* Work instruction
Go through the data below and transcribe it exactly. Omit the images.

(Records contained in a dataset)
##############################
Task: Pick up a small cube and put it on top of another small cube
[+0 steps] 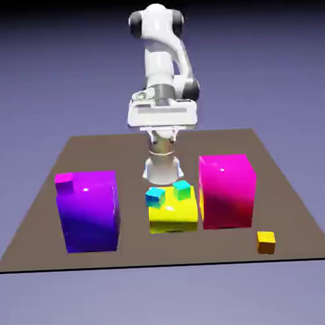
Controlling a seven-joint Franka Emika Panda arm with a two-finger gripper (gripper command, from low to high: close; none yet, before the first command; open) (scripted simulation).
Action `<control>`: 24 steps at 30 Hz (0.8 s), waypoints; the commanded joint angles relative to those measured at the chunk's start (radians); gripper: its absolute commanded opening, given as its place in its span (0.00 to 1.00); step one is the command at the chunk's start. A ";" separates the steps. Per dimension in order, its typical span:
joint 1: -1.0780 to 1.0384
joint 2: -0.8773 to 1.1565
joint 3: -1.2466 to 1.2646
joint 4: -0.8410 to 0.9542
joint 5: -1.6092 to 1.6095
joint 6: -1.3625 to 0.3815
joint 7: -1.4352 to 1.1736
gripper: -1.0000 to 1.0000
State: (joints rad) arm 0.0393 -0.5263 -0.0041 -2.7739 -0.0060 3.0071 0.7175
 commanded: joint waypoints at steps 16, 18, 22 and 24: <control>0.362 0.580 -0.054 0.479 -0.079 -0.396 -0.312 0.50; 0.407 0.652 -0.061 0.539 -0.089 -0.446 -0.351 0.50; 0.498 0.797 -0.074 0.659 -0.108 -0.545 -0.429 0.50; 0.543 0.870 -0.081 0.718 -0.118 -0.594 -0.468 0.50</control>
State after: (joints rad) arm 0.5822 0.3435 -0.0848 -2.0556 -0.1240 2.4130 0.2495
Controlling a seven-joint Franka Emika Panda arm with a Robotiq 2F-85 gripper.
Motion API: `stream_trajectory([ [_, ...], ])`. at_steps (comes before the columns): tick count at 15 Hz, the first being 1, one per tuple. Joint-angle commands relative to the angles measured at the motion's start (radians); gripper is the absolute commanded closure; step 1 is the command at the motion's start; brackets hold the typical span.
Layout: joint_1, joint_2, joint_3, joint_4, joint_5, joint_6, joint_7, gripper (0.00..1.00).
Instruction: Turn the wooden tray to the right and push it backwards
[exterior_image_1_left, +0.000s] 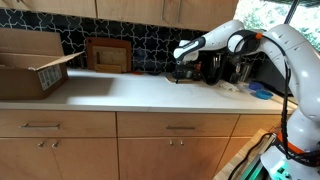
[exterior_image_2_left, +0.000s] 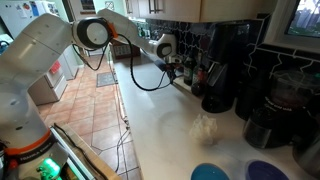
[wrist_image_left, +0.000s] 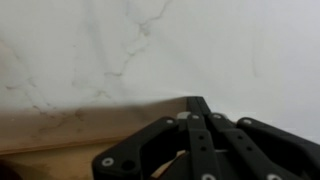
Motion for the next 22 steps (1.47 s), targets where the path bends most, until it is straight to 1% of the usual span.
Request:
stream_trajectory([
  [1,0.001,0.023,-0.005,-0.007,-0.008,0.087,0.024,0.99],
  [4,0.003,0.028,-0.002,-0.008,-0.006,0.116,0.025,0.99],
  [6,0.005,0.034,-0.005,-0.009,-0.009,0.157,0.024,0.99],
  [15,0.032,0.076,-0.033,-0.013,-0.029,0.385,0.052,0.99],
  [16,0.035,0.080,-0.037,-0.013,-0.030,0.396,0.056,0.99],
  [17,0.039,0.079,-0.041,-0.016,-0.029,0.390,0.064,0.99],
  [19,0.059,0.063,-0.070,-0.031,-0.044,0.304,0.101,0.99],
  [22,0.078,0.036,-0.111,-0.055,-0.066,0.212,0.158,0.98],
])
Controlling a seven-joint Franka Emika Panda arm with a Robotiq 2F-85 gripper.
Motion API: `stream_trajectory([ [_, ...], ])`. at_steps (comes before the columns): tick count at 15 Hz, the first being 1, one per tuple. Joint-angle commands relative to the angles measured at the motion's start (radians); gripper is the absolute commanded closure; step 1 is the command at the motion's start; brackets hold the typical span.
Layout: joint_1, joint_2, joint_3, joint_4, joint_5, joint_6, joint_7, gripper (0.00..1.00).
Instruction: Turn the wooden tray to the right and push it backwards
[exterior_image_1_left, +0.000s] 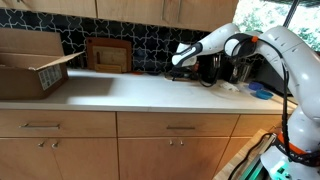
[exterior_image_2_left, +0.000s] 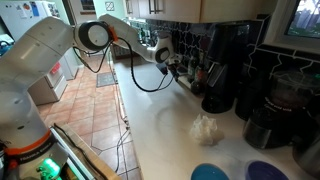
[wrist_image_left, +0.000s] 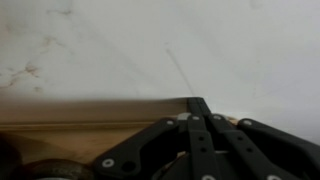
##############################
* Exercise answer
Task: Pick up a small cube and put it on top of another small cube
[+0 steps] 
Controlling a seven-joint Franka Emika Panda arm with a two-finger gripper (gripper command, from low to high: close; none yet, before the first command; open) (scripted simulation).
Action `<control>`: 24 steps at 30 Hz (0.8 s), waypoints; the commanded joint angles relative to those measured at the chunk's start (radians); gripper: its absolute commanded opening, given as its place in its span (0.00 to 1.00); step one is the command at the chunk's start. A ";" separates the steps. Per dimension in order, its typical span:
joint 1: -1.0780 to 1.0384
joint 2: -0.8773 to 1.1565
joint 3: -1.2466 to 1.2646
joint 4: -0.8410 to 0.9542
joint 5: -1.6092 to 1.6095
joint 6: -1.3625 to 0.3815
joint 7: -1.4352 to 1.1736
gripper: -1.0000 to 1.0000
State: (joints rad) arm 0.0393 -0.5263 -0.0041 -2.7739 -0.0060 3.0071 0.7175
 commanded: joint waypoints at steps 16, 18, 22 and 24: <control>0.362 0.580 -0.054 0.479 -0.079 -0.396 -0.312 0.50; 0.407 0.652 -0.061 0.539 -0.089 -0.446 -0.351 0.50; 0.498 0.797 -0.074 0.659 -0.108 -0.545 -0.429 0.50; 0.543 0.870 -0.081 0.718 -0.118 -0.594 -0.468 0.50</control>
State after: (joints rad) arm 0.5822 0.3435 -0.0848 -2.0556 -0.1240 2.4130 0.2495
Controlling a seven-joint Franka Emika Panda arm with a Robotiq 2F-85 gripper.
Motion API: `stream_trajectory([ [_, ...], ])`. at_steps (comes before the columns): tick count at 15 Hz, the first being 1, one per tuple. Joint-angle commands relative to the angles measured at the motion's start (radians); gripper is the absolute commanded closure; step 1 is the command at the motion's start; brackets hold the typical span.
Layout: joint_1, joint_2, joint_3, joint_4, joint_5, joint_6, joint_7, gripper (0.00..1.00).
Instruction: Turn the wooden tray to the right and push it backwards
[exterior_image_1_left, +0.000s] 
[exterior_image_2_left, +0.000s] 
[wrist_image_left, +0.000s] 
Motion for the next 22 steps (1.47 s), targets where the path bends most, until it is straight to 1% of the usual span.
Request:
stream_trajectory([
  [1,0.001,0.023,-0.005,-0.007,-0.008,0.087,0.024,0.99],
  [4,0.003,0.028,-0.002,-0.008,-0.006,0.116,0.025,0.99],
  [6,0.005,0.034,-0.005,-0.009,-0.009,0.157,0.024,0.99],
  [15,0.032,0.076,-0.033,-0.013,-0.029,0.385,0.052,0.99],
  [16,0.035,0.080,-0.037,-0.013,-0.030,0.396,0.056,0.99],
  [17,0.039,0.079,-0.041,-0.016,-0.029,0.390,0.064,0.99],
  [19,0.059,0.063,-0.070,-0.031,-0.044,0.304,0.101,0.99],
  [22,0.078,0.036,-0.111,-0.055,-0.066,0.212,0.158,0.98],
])
Controlling a seven-joint Franka Emika Panda arm with a Robotiq 2F-85 gripper.
Motion API: `stream_trajectory([ [_, ...], ])`. at_steps (comes before the columns): tick count at 15 Hz, the first being 1, one per tuple. Joint-angle commands relative to the angles measured at the motion's start (radians); gripper is the absolute commanded closure; step 1 is the command at the motion's start; brackets hold the typical span.
Layout: joint_1, joint_2, joint_3, joint_4, joint_5, joint_6, joint_7, gripper (0.00..1.00).
Instruction: Turn the wooden tray to the right and push it backwards
[exterior_image_1_left, +0.000s] 
[exterior_image_2_left, +0.000s] 
[wrist_image_left, +0.000s] 

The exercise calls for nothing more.